Pertama, sinar matahari mengubah simpanan kolesterol di kulit menjadi vitamin D. Vitamin ini meningkatkan penyerapan kalsium dalam tubuh. Memperbaiki tulang, mencegah tulang keropos atau osteoporosis.

Kedua, matahari menurunkan kolesterol darah, karena mengubah kolestrol di kulit jadi vitamin D. Perubahan itu membuat kolesterol keluar dari darah menuju ke kulit. Kolesterol dalam darah pun berkurang.

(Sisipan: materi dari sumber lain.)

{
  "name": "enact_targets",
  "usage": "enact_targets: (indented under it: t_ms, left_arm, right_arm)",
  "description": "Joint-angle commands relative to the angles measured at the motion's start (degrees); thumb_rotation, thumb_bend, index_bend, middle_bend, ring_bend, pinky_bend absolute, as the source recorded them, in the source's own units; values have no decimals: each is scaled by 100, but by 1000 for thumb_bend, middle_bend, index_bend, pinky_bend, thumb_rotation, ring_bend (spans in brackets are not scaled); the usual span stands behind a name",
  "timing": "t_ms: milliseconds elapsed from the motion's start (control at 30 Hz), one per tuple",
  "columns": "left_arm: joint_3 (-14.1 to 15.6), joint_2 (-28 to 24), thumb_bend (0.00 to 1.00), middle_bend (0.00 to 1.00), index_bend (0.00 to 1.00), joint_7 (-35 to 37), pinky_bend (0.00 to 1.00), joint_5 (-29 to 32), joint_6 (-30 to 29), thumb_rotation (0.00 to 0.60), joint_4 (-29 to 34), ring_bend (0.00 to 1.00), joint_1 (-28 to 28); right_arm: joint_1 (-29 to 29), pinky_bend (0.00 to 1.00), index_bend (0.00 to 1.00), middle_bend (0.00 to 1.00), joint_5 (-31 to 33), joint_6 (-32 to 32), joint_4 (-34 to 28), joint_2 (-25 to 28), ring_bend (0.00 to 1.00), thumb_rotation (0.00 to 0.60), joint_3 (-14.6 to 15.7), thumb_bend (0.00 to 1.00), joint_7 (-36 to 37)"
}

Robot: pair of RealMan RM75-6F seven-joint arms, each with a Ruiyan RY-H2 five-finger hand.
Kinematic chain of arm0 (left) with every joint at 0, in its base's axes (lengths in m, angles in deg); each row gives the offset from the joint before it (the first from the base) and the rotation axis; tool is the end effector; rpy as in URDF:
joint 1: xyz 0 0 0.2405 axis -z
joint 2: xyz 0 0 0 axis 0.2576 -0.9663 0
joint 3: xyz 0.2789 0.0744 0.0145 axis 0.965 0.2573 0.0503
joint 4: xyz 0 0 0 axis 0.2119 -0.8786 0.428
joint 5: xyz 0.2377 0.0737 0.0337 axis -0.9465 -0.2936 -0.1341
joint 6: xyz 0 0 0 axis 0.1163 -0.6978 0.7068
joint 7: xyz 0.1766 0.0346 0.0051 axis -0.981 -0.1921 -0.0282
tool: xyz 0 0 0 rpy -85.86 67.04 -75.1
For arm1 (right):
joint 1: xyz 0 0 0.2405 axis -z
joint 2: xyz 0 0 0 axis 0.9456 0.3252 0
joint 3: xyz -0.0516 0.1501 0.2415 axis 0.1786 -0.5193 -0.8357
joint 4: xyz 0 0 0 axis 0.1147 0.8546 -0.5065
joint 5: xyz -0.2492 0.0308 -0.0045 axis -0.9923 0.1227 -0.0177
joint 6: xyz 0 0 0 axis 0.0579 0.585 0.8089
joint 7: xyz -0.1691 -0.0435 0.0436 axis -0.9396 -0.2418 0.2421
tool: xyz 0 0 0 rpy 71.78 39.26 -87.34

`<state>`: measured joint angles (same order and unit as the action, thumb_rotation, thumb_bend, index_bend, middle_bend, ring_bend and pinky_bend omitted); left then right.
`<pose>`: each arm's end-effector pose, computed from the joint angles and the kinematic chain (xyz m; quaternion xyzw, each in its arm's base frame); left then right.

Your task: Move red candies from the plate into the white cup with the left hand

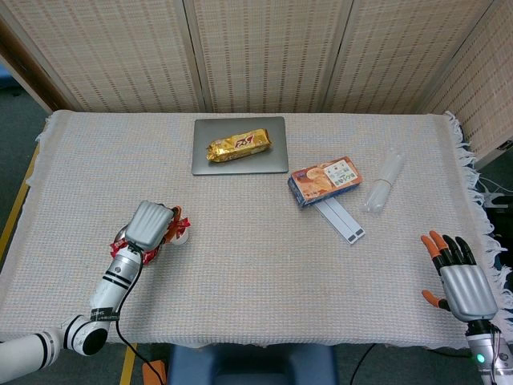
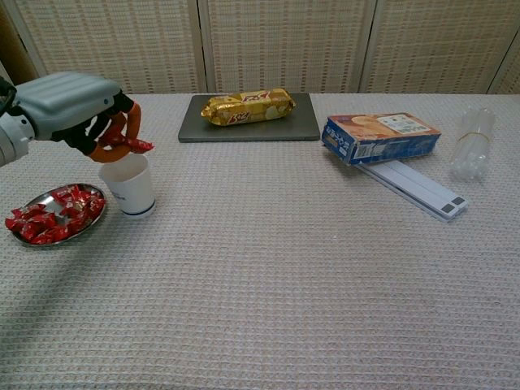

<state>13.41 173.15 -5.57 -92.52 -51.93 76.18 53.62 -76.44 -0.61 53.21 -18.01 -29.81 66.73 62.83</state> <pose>-0.1817 0.4204 -0.0229 -0.7489 -0.2454 -0.3605 0.4989 -0.3589 -0.2136 0.1143 0.6534 -0.3736 0.2971 0.5875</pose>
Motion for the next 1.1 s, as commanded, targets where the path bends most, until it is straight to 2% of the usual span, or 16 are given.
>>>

Ketiga, matahari insulin alami yang memudahkan penyerapan glukosa (gula darah) masuk ke sel-sel tubuh. Itu merangsang tubuh mengubah glukosa jadi glykogen, disimpan di hati dan otot sebagai tenaga. Menghindari penyakit diabetes mellitus.

Keempat, matahari pembunuh bakteri penyakit, virus, dan jamur. Penderita TBC butuh terapi sinar matahari. Bahkan, virus penyebab kanker bisa dibunuh matahari.

Kelima, ketika matahari menyiram kulit, otomatis terjadi penambahan jumlah sel darah putih, terutama limfosit. Sel ini berguna menyerang racun yang masuk ke tubuh. Anti-bodi meningkat.

Nah, mengapa Lupus harus menghindari matahari?

Nanan tidak tahu, anti-bodi penyandang Lupus berstatus abnormal. Fungsi matahari nomor lima menegaskan, penyandang Lupus semakin terpuruk jika terpapar matahari. Serangan limfosit ke organ tubuh sendiri bertambah ganas.

"Nak Nanan kenal Ryan?" tanya Sugiarti, mendadak.

Nanan terpental dari angan. Dia jawab:

"Kenal, Tante. Tapi kami tidak berteman."

"Ya, Ibu tau, Nanan seniornya."

"Ryan sekelas dengan Eva. Tapi mereka tidak satu ruangan kelas."

"Apakah Eva dan Ryan berpacaran?"

Busyet... Nanan bingung menjawab. Dia berpikir sejenak. Lantas, dengan hati-hati dia jawab:

"Banyak anak di sekolah tahu, Eva-Ryan akrab. Mungkin mereka begitu."

"Maksudnya 'begitu' itu pacaran?"

"Ya, Tante."

Nanan menjawabnya sambil menunduk.

Sugiarti seperti hendak melanjutkan bicara. Namun kata-kata tak segera keluar. Seolah tersekat di tenggorokan. Hanya terdengar suara pelan:

"..... Baiknya... Eva tidak pacaran..." kata Sugiarti, bergumam.

Nanan diam mendengar. Sugiarti melanjutkan:

"Karena masih sekolah."

Nanan tidak tahu harus berkata apa. Sampai Sugiarti beralih topik:

"Kamu sudah makan, Nak?"

"Sudah Tante, di warung depan rumah sakit."

"Kamu nanti dicari ibumu, lho."

"Baik Tante, saya mau pamit. Semoga Eva cepat sembuh."

Nanan beranjak, setelah melirik Eva yang tak pernah bergerak sejak tadi.

Di koridor, Nanan merasa bernapas lebih segar. Dihirupnya oksigen kuat-kuat. Oksigen gratis. Maha-cinta Allah kepada makhluk-Nya telah memberikan oksigen gratis.

Rumput gajah tertata rapi, menghampar hijau seantero halaman. Kembang sepatu merah merekah, berderet sepanjang koridor. Putiknya berjulur-julur kuning, bergoyang dibelai angin.

Dua-tiga kupu kuning-hitam menari-nari lincah, mengitari putik bunga paling mekar. Mengapa mereka berebut madu disitu? Bukankah, begitu banyak kembang tersebar di taman?